To move the box change the values in beat_scripter.box_top_corner = (625, 669)
(x pixels from the top left corner, y pixels from the top left corner)
To change the size of the box change the numbers in beat_scripter.box_size=(32, 50)
Change the numbers and run the cell, until you are satisfied.
10. beat_scripter.anotate()
Now you need to tell the script what a beat and what a not-beat looks like.
The code will open a new window showing the first frame of the video. If the frame is a beat press “b” if not press “space”. Then it will show the next frame, until alle the frames we loaded in step 6 have been shown. It is okay to press b two-three times in a row, when it is almost a beat, and when it is a beat, and when it just was a beat. It will help the script.
11. beat_scripter.train()
This will let the script analyze what you have just told it.
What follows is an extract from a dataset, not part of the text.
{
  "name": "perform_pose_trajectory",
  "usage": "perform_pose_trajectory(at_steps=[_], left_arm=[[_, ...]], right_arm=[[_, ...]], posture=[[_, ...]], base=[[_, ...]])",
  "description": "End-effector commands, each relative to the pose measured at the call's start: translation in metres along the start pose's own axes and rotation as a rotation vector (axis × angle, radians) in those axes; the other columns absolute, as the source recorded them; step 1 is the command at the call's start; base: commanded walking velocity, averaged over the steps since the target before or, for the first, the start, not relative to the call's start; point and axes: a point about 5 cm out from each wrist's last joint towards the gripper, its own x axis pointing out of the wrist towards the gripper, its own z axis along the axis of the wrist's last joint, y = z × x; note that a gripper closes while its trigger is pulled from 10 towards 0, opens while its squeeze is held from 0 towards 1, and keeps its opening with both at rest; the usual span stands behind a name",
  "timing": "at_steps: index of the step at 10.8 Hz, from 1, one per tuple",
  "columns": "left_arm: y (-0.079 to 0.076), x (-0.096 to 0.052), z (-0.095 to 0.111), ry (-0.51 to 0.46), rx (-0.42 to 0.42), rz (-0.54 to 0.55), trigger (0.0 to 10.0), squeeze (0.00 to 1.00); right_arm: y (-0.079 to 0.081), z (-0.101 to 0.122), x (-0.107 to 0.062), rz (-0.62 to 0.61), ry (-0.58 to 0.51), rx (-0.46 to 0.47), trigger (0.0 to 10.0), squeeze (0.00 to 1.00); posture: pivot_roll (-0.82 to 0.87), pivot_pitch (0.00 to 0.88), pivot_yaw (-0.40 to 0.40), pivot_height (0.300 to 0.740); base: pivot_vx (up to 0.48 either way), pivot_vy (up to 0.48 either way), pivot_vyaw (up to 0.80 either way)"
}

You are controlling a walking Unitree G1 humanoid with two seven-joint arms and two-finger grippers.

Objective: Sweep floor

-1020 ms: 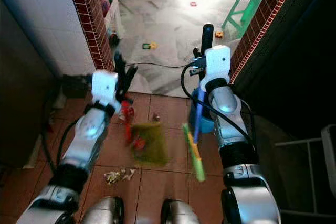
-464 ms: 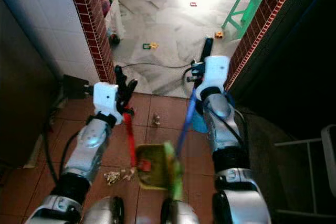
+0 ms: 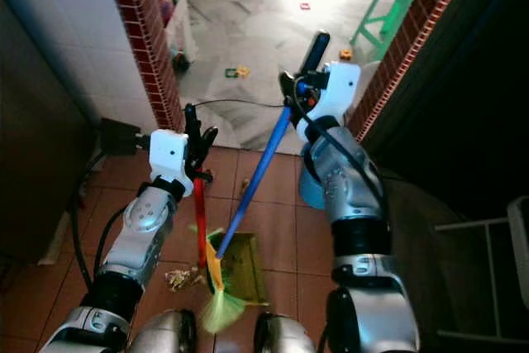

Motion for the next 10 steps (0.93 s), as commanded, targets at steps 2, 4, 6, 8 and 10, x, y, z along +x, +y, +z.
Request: perform_pose_trajectory(at_steps=[2, 4, 6, 8, 10], left_arm=[[-0.008, 0.007, 0.013, -0.064, -0.026, -0.008, 10.0, 0.00], [-0.007, 0.006, 0.011, -0.055, -0.021, -0.007, 10.0, 0.00], [-0.007, 0.007, 0.010, -0.052, -0.017, -0.007, 10.0, 0.00], [-0.006, 0.007, 0.009, -0.046, -0.010, 0.004, 10.0, 0.00], [-0.002, 0.005, 0.009, -0.051, 0.012, 0.007, 10.0, 0.00]], right_arm=[[0.012, 0.025, 0.002, 0.121, -0.096, -0.149, 10.0, 0.00], [0.016, 0.051, 0.004, 0.165, -0.166, -0.237, 10.0, 0.00], [0.018, 0.072, 0.007, 0.191, -0.225, -0.256, 10.0, 0.00], [0.018, 0.086, 0.008, 0.199, -0.267, -0.322, 10.0, 0.00], [0.015, 0.086, 0.005, 0.194, -0.278, -0.408, 10.0, 0.00]], posture=[[0.00, 0.098, -0.062, 0.740], [0.00, 0.098, -0.062, 0.740], [-0.01, 0.098, -0.064, 0.740], [-0.01, 0.098, -0.065, 0.740], [-0.01, 0.097, -0.065, 0.740]], base=[[0.000, 0.000, 0.00], [0.000, 0.000, 0.00], [0.000, 0.000, 0.00], [0.000, 0.000, 0.00], [0.000, 0.000, 0.00]])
12. beat_scripter.predict_beats(15000)
This will analyze the video and find the beats. The number is the number of frames, to analyze. This takes some time, so it is best just to do part of the video, until it finds the beats as it should.
If the script is ok, then remove the number, and run again.
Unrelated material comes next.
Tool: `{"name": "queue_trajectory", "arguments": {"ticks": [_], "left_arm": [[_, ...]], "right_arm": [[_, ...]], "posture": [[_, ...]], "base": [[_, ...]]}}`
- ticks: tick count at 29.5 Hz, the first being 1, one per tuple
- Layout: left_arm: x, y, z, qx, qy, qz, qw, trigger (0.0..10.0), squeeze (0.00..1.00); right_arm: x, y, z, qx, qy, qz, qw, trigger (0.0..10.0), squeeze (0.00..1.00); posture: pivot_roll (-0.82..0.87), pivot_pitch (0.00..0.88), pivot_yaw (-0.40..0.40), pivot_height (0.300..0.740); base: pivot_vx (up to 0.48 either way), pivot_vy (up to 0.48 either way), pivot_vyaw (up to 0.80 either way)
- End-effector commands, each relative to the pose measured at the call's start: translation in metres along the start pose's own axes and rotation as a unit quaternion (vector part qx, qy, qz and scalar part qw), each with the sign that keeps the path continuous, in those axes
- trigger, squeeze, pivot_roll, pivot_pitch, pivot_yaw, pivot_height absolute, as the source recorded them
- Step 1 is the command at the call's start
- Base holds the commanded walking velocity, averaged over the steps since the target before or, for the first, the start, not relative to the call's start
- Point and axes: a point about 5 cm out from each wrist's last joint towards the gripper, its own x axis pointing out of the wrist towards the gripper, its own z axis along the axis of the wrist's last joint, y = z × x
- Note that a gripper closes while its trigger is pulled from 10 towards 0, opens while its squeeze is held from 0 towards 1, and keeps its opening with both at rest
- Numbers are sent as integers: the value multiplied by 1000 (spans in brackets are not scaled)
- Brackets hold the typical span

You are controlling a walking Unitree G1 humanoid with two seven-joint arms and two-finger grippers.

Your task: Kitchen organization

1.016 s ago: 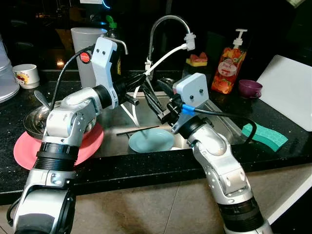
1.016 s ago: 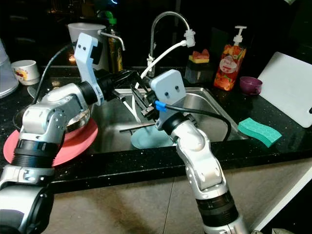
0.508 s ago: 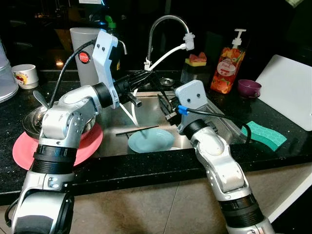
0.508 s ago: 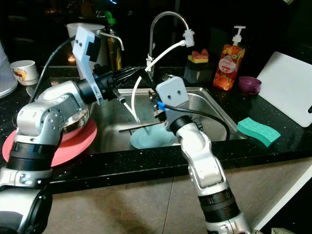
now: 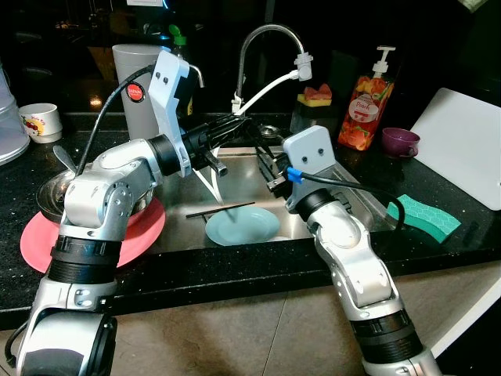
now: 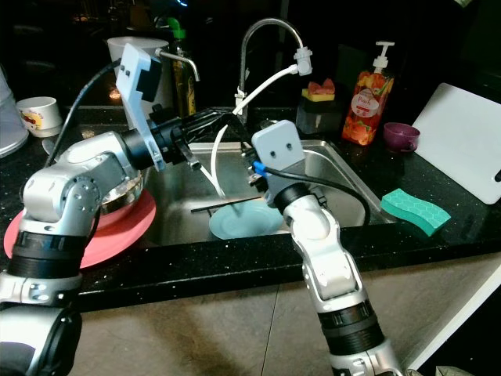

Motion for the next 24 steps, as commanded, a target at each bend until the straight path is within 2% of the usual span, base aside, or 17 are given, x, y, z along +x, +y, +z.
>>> {"name": "queue_trajectory", "arguments": {"ticks": [1,2,3,17,18,21,22,24], "left_arm": [[0,-5,4,5,-3,-15,1000,10000,0],[0,-5,4,6,-4,-16,1000,10000,0],[0,-5,5,6,-4,-16,1000,10000,0],[-1,-3,0,6,4,-3,1000,10000,0],[-1,-2,-2,5,4,7,1000,10000,0],[-1,-1,-4,4,3,20,1000,10000,0],[-2,-4,-8,-3,5,11,1000,10000,1000],[-3,-6,-9,-6,6,6,1000,10000,1000]], "right_arm": [[-1,4,-5,2,8,8,1000,3843,0],[-1,3,-6,4,9,8,1000,431,0],[-1,3,-6,5,10,7,1000,0,0],[-1,1,-7,21,9,1,1000,0,0],[-1,0,-7,23,10,-3,1000,10000,0],[0,-1,-8,26,12,-9,1000,10000,0],[0,-2,-9,31,15,-14,999,10000,0],[0,-2,-9,33,15,-17,999,10000,0]], "posture": [[30,64,-57,740],[31,66,-55,740],[31,66,-55,740],[29,67,-56,740],[29,69,-57,740],[29,69,-57,740],[29,69,-57,740],[27,71,-61,740]], "base": [[0,0,0],[0,0,0],[0,0,0],[0,0,0],[0,0,0],[0,0,0],[0,0,0],[0,0,0]]}}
13. beat_scripter.export_funscript()
Exports the funscript in the video directory
What to do if the funscript is not ok?
You can fine tune the placement of the red box.
If there is a part of the video, where the script is bad, then load som frames from that part (add the minute mark to beat_scripter.load_frames_list([0, 1.5*60, 5*60, 9*60])
)
If this doesn’t work, it is probably better to look for another video, some videos are just dificult.
Final notes
I hope you can use the script, and share the funscripts you create. The script is quite basic, so you are very welcome to improve it, and upload your version of it.
It would for example be nice to create the red box with the mouse instead of changing the numbers. The algorithm used for detecting beats (k-nearest neighbours) could also be improved.